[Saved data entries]
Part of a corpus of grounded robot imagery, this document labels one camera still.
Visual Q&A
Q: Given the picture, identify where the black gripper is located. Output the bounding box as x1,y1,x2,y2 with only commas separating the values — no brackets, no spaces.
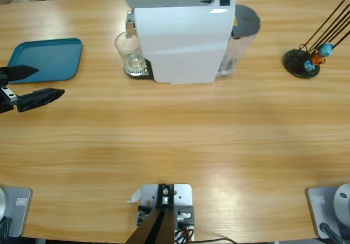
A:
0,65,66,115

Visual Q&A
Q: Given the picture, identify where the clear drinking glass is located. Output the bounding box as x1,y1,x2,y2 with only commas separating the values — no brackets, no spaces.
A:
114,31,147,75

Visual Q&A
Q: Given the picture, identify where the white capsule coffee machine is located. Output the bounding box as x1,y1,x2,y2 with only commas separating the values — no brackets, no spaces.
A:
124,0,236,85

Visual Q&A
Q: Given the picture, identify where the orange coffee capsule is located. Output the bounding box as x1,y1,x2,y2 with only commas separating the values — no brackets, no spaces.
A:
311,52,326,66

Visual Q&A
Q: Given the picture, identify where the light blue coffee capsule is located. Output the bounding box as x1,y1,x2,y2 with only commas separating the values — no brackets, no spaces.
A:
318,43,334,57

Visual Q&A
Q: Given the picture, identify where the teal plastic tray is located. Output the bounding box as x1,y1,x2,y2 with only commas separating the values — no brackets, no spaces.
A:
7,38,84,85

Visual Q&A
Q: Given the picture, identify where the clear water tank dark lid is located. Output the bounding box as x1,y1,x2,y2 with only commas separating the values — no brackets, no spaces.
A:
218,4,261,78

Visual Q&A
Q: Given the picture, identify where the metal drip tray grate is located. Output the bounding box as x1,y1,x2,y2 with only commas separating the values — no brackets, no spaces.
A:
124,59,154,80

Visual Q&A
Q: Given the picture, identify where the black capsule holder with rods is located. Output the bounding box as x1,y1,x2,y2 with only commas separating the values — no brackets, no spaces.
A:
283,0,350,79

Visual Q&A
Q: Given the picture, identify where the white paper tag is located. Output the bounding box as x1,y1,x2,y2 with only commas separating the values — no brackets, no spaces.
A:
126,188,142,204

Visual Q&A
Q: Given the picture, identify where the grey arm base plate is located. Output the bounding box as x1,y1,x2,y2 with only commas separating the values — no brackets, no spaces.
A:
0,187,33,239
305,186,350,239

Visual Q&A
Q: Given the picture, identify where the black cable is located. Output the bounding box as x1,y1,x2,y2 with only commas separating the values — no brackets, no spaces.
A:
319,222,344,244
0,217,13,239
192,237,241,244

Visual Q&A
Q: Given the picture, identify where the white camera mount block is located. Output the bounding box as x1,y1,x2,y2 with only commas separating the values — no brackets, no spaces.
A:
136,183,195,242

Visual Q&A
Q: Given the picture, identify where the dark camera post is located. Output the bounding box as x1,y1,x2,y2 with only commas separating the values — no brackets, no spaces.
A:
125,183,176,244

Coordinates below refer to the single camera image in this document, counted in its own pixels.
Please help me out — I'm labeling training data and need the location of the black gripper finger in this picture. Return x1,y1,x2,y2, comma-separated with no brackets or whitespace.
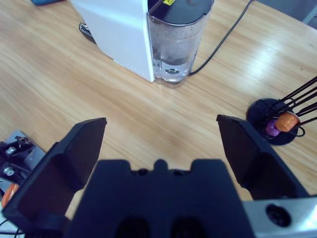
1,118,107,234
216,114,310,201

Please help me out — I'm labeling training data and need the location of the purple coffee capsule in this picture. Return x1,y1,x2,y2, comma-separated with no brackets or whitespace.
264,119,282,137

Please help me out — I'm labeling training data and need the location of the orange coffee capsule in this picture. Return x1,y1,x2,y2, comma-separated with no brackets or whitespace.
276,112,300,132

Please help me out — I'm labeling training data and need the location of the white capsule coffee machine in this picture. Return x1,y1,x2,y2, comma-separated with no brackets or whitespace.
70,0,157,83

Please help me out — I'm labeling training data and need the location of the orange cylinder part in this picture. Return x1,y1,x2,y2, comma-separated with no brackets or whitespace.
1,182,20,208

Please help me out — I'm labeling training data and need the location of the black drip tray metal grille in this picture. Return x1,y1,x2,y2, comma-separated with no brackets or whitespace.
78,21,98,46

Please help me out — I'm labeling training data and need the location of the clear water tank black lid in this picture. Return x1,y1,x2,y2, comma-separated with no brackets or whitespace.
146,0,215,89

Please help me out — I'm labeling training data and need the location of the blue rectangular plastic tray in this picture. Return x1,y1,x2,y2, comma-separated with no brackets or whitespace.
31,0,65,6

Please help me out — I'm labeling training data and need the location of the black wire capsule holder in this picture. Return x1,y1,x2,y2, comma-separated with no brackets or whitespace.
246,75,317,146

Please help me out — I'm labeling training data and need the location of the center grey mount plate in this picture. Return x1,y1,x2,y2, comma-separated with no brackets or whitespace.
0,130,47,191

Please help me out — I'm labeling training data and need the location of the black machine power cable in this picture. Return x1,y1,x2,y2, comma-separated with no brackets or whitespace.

=== What is needed ===
The answer must be every line of the records that contains the word "cable".

=== Answer area ===
Q: Given the picture, identify where the black cable is located. Output the bounding box as x1,y1,x2,y2 with only commas separating the values — no brackets, no spaces.
Please help me out — I'm labeling training data and need the location of the black machine power cable in this picture. Return x1,y1,x2,y2, comma-separated with no brackets or whitespace.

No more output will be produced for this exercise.